What you are asked to do: Each line must appear in the answer exactly as it does in the data.

Supplied information:
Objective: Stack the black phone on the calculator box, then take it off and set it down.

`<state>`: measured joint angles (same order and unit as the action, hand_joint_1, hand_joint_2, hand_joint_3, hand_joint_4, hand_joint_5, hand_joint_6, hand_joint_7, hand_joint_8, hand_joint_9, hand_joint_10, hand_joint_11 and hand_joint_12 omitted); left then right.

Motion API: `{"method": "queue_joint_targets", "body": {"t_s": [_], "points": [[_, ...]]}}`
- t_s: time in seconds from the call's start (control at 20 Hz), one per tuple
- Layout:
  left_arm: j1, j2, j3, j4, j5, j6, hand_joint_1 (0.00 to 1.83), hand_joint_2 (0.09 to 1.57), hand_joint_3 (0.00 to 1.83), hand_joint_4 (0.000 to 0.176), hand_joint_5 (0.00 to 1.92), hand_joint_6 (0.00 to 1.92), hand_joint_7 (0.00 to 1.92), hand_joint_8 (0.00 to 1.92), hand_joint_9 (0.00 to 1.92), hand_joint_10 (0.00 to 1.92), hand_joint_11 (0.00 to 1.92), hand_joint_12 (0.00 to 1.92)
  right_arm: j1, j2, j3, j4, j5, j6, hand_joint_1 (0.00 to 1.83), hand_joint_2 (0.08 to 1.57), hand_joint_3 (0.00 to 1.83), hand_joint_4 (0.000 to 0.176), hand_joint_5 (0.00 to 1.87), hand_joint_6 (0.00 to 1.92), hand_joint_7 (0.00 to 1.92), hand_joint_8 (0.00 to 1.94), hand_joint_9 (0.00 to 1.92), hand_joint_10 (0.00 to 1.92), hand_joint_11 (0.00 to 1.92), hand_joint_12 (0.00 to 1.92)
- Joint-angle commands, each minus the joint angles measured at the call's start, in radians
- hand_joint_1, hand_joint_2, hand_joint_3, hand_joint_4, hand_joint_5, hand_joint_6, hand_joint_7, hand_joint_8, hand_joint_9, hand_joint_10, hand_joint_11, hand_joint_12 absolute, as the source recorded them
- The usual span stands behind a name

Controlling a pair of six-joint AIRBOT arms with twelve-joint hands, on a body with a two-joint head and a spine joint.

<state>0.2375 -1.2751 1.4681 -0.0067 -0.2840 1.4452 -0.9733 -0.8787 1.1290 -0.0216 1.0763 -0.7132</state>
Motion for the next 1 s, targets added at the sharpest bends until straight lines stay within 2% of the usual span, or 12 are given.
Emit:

Response to this task:
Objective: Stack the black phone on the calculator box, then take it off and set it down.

`<state>`: measured joint angles (same order and unit as the action, hand_joint_1, hand_joint_2, hand_joint_3, hand_joint_4, hand_joint_5, hand_joint_6, hand_joint_7, hand_joint_8, hand_joint_9, hand_joint_10, hand_joint_11 and hand_joint_12 omitted); left then right.

Motion API: `{"method": "queue_joint_targets", "body": {"t_s": [_], "points": [[_, ...]]}}`
- t_s: time in seconds from the call's start (control at 20 Hz), one per tuple
- Layout:
  left_arm: j1, j2, j3, j4, j5, j6, hand_joint_1 (0.00 to 1.83), hand_joint_2 (0.09 to 1.57), hand_joint_3 (0.00 to 1.83), hand_joint_4 (0.000 to 0.176), hand_joint_5 (0.00 to 1.92), hand_joint_6 (0.00 to 1.92), hand_joint_7 (0.00 to 1.92), hand_joint_8 (0.00 to 1.92), hand_joint_9 (0.00 to 1.92), hand_joint_10 (0.00 to 1.92), hand_joint_11 (0.00 to 1.92), hand_joint_12 (0.00 to 1.92)
  right_arm: j1, j2, j3, j4, j5, j6, hand_joint_1 (0.00 to 1.83), hand_joint_2 (0.08 to 1.57), hand_joint_3 (0.00 to 1.83), hand_joint_4 (0.000 to 0.176), hand_joint_5 (0.00 to 1.87), hand_joint_6 (0.00 to 1.92), hand_joint_7 (0.00 to 1.92), hand_joint_8 (0.00 to 1.94), hand_joint_9 (0.00 to 1.92), hand_joint_10 (0.00 to 1.92), hand_joint_11 (0.00 to 1.92), hand_joint_12 (0.00 to 1.92)
- Joint-angle commands, each minus the joint angles measured at the call's start, in radians
- hand_joint_1, hand_joint_2, hand_joint_3, hand_joint_4, hand_joint_5, hand_joint_6, hand_joint_7, hand_joint_8, hand_joint_9, hand_joint_10, hand_joint_11, hand_joint_12 absolute, as the source recorded them
- The usual span stands behind a name

Controlling a pair of six-joint AIRBOT arms with twelve-joint hands, on a body with a two-joint head and a spine joint.

<state>0.2375 -1.2751 1.4681 -0.0067 -0.2840 1.4452 -0.9733 -0.8787 1.1290 -0.0216 1.0763 -0.7132</state>
Motion for the next 1 s, targets added at the sharpest bends until straight lines stay within 2% of the usual span, or 12 are given.
Emit:

The output above is complete as it stands.